• **DATA BELOW**
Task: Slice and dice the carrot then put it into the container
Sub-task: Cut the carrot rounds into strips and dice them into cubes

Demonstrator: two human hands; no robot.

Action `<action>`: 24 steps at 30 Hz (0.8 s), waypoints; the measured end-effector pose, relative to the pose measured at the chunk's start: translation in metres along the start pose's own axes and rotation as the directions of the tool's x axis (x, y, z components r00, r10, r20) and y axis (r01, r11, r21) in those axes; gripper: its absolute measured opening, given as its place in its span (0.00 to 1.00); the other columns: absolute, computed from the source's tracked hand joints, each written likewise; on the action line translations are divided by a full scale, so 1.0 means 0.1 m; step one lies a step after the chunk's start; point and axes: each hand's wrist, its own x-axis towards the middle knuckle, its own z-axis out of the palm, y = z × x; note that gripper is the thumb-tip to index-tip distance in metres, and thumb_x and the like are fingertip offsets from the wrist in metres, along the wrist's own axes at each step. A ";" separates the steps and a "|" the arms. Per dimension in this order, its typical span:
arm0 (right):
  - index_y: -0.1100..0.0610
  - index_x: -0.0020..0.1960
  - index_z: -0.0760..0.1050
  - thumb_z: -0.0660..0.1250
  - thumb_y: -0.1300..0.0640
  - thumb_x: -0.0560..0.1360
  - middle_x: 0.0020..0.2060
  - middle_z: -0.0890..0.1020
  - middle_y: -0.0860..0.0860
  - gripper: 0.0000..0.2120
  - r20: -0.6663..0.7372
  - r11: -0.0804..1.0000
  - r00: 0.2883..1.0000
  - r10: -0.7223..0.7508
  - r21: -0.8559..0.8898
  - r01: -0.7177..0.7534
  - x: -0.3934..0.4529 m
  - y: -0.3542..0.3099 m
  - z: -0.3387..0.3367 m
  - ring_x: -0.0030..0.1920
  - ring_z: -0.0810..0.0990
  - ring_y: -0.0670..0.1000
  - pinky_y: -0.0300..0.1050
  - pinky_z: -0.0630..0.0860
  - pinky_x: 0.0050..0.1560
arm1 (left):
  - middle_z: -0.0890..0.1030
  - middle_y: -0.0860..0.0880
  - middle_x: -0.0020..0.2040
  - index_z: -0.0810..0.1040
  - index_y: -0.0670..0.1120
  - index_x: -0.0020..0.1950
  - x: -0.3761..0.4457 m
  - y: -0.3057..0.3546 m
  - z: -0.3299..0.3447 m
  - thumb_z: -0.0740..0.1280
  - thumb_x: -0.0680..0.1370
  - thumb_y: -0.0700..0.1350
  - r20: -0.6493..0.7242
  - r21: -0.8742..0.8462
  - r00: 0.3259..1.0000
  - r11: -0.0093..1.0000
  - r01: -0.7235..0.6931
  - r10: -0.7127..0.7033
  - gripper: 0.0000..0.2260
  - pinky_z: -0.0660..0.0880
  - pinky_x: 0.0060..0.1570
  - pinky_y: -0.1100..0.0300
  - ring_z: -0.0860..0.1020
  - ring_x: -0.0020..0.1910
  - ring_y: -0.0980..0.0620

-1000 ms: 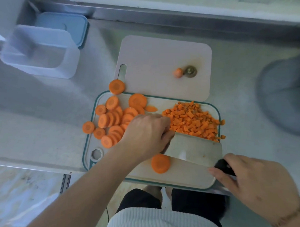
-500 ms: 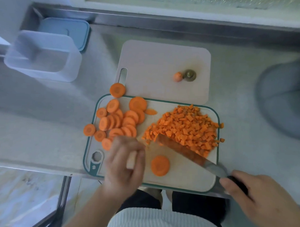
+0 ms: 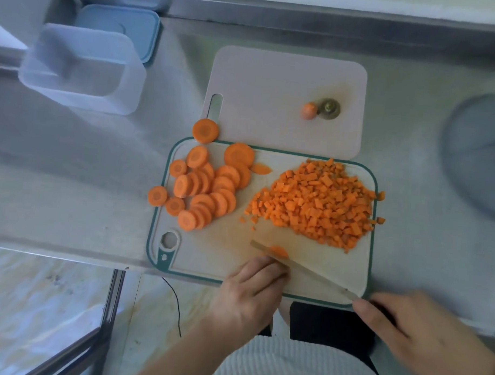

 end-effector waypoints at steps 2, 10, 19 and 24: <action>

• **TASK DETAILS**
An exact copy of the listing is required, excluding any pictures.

• **SOLUTION FOR THIS PROBLEM**
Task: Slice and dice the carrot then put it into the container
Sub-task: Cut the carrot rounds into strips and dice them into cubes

Demonstrator: two human hands; no robot.

Action `<action>`: 24 steps at 30 Hz (0.8 s), waypoints; the measured end-effector pose, relative to the pose measured at the chunk's start: translation in metres along the start pose's own axes and rotation as the directions of the tool's x axis (x, y, z components r00, r10, r20) and y axis (r01, r11, r21) in those axes; gripper: its absolute measured opening, given as its place in its span (0.00 to 1.00); the other columns: absolute, computed from the source's tracked hand joints, each written likewise; on the action line translations are divided by a full scale, so 1.0 means 0.1 m; step one lies a step after the chunk's start; point and axes: each hand's wrist, its own x-axis towards the middle knuckle, its own z-axis out of the palm, y = z × x; note that gripper is the thumb-tip to index-tip distance in metres, and thumb_x and the like are fingertip offsets from the wrist in metres, along the wrist's own axes at each step. A ";" separates the steps and a "|" the arms. Per dimension in this order, its typical span:
arm0 (right):
  - index_y: -0.1100..0.0610
  - index_x: -0.0020..0.1960
  - index_z: -0.0760..0.1050
  - thumb_z: -0.0660..0.1250
  - thumb_y: -0.1300..0.0640
  - thumb_x: -0.0560..0.1360
  - middle_x: 0.0020..0.2060
  - middle_z: -0.0890..0.1020
  - middle_y: -0.0860..0.0860
  - gripper: 0.0000..0.2120
  - r20: -0.6663..0.7372
  - r11: -0.0804..1.0000
  - r00: 0.2883..1.0000
  - r10: -0.7223..0.7508
  - r21: -0.8559..0.8898
  - r01: -0.7177..0.7534
  - x: -0.3934..0.4529 m
  - y: -0.3542..0.3099 m
  - z: -0.3387..0.3367 m
  - ring_x: -0.0030..0.1920
  - ring_z: -0.0810..0.0990
  - ring_y: -0.0670..0.1000
  - pinky_y: -0.0300..0.1050
  - pinky_z: -0.0630..0.0860
  - pinky_x: 0.0050..0.1560
arm1 (left):
  - middle_z: -0.0890..0.1030
  - middle_y: -0.0860..0.0880
  - middle_x: -0.0020..0.2040
  - index_z: -0.0810..0.1040
  - index_y: -0.0670..0.1120
  - index_x: -0.0020..0.1950
  - x: -0.3761..0.4457 m
  - y: -0.3057..0.3546 m
  - z: -0.3299..0.3447 m
  - thumb_z: -0.0740..0.1280
  - thumb_x: -0.0680..0.1370
  - thumb_y: -0.0700..0.1350
  - r20: -0.6493..0.7242
  - r21: -0.8742..0.8462
  - r00: 0.3259..1.0000
  - r11: -0.0093..1.0000
  - r01: -0.7235..0.6931
  - r10: -0.7127..0.7033
  - gripper: 0.0000..0.2260
  - pinky_z: -0.0660..0.0880
  - pinky_x: 0.0060..0.1570
  - pinky_y: -0.1100..0.0300
  - ring_z: -0.0860..0.1020
  - ring_x: -0.0020..0.1910
  - ring_y: -0.0980..0.0620

-1000 ms: 
-500 ms: 
+0 ms: 

 end-effector waypoints at steps 2, 10, 19 and 24: <action>

What came before makes up the full response.